The same chest that has the molding shown in “Sticking a Moulding” will have ogee bracket feet. Just like making a molding the first step is laying out the profile of the ogee on the edge of the stock.

Here’s a quick side-step: You’ll note the stock I’m using is made up of the primary wood laminated to a piece of pine. Not all period pieces used this laminated foot. If you choose to copy a piece without such a lamination, just ignore the pine in the photos.

The benefit of the lamination is the added strength it lends to the otherwise fragile “ankle” of the foot. That is, the area where the ogee sweeps inward. As you will see, without the lamination, this part of the foot can end up very thin after the ogee profile is cut with the hollows and rounds.

As with moulding, start with a single piece of stock long enough to cut all the feet for the chest. I’ll need six “foot parts” total. A pair will be mitered together for each front corner, and a single foot for the rear, for a total of six.

Lay out the desired profile on the end of the stock.

Remove as much waste as you can with a drawknife from the convex portion of the top of the foot. This is much faster than using a hollow to do all the work.

Clean up the profile with a hollow after removing the waste.

Next I create the concave portion of the ogee. I use a plow plane to remove waste from the concave portion of the stock, approximating the curve with a series of steps. The narrower the blade you use, the closer you can approximate the curve. But I find it is a balance, as too narrow a blade takes more time as you have many little steps to cut. Too wide and you are left with a lot of material to remove with the round plane. Your experience will be your guide. (Remember Riemann Sums from calculus days? Here’s a real world example!)

I work from the furthest point away from the bottom edge toward the bottom edge as my wooden plow has its depth stop on the left side of the groove it cuts. If you work with a metal plow you may want to work from the bottom edge toward the top of the foot as many metal plows have their depth stops on the right side of the groove they cut.

After the steps are cut, remove the edges of the steps with a chisel or gouge. In fact you can rough out the entire concave portion with gouges if you’d like. In maple I find it easier to use the plow to remove the bulk of the waste.

Here the majority of the concave portion is complete.

A little more round plane work gets you to the complete molding, ready to be cut into individual parts of the feet.

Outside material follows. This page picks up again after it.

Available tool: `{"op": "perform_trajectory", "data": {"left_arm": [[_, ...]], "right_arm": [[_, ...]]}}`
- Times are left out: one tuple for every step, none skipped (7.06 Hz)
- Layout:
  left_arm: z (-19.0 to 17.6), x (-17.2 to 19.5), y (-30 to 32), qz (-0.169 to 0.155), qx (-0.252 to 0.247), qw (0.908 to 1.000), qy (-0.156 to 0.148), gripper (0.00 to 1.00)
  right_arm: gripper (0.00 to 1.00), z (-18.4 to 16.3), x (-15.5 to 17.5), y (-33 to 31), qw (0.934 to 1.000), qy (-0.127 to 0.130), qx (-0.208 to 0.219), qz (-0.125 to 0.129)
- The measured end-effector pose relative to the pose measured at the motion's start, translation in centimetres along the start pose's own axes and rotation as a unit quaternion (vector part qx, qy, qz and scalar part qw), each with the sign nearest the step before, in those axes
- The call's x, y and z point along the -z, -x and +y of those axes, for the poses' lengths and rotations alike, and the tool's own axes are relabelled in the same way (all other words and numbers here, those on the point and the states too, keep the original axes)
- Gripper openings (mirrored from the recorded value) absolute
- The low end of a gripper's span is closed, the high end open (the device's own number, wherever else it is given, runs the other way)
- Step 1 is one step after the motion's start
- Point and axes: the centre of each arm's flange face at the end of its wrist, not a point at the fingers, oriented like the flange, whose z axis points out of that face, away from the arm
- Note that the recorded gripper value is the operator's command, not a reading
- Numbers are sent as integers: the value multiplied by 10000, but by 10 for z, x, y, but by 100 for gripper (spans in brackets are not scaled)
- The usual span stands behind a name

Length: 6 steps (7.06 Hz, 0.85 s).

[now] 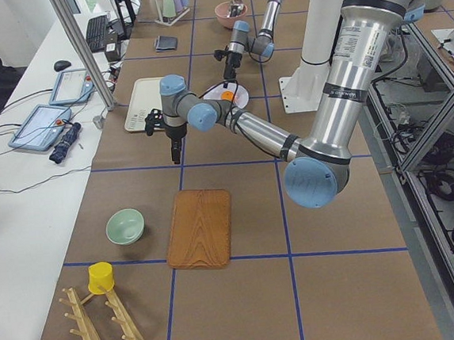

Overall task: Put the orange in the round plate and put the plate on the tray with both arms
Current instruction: 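Lift the plate with the right gripper and carry it onto the cream bear tray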

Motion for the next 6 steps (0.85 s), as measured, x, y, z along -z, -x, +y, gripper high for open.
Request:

Mark the outline of the foot on the rear of the profiled stock and cut it with a turning saw.

The rear feet are easy, no miters. The layout above shows the side profile of the ogee, but I will not cut out that profile, rather I just cut the rear-facing portion of the foot square. A little rasp work, and a rear foot is ready for a pine brace and glue blocks.

The front feet are mitered. I choose to cut and fit the miters before I cut out the profile of the foot.

Fitting the miter first has its benefits and risks. The benefit: The foot profile will be full sized. If you cut the profile first you may have to remove some material when fitting the miter, making the feet slightly different sizes. The risk: You have to be careful not to damage the sharp edge left on the mitered edge while cutting out and shaping the foot profile. The benefit outweighs the risk for me, so I choose to fit the miters first and am vigilant while cutting and shaping the profiles.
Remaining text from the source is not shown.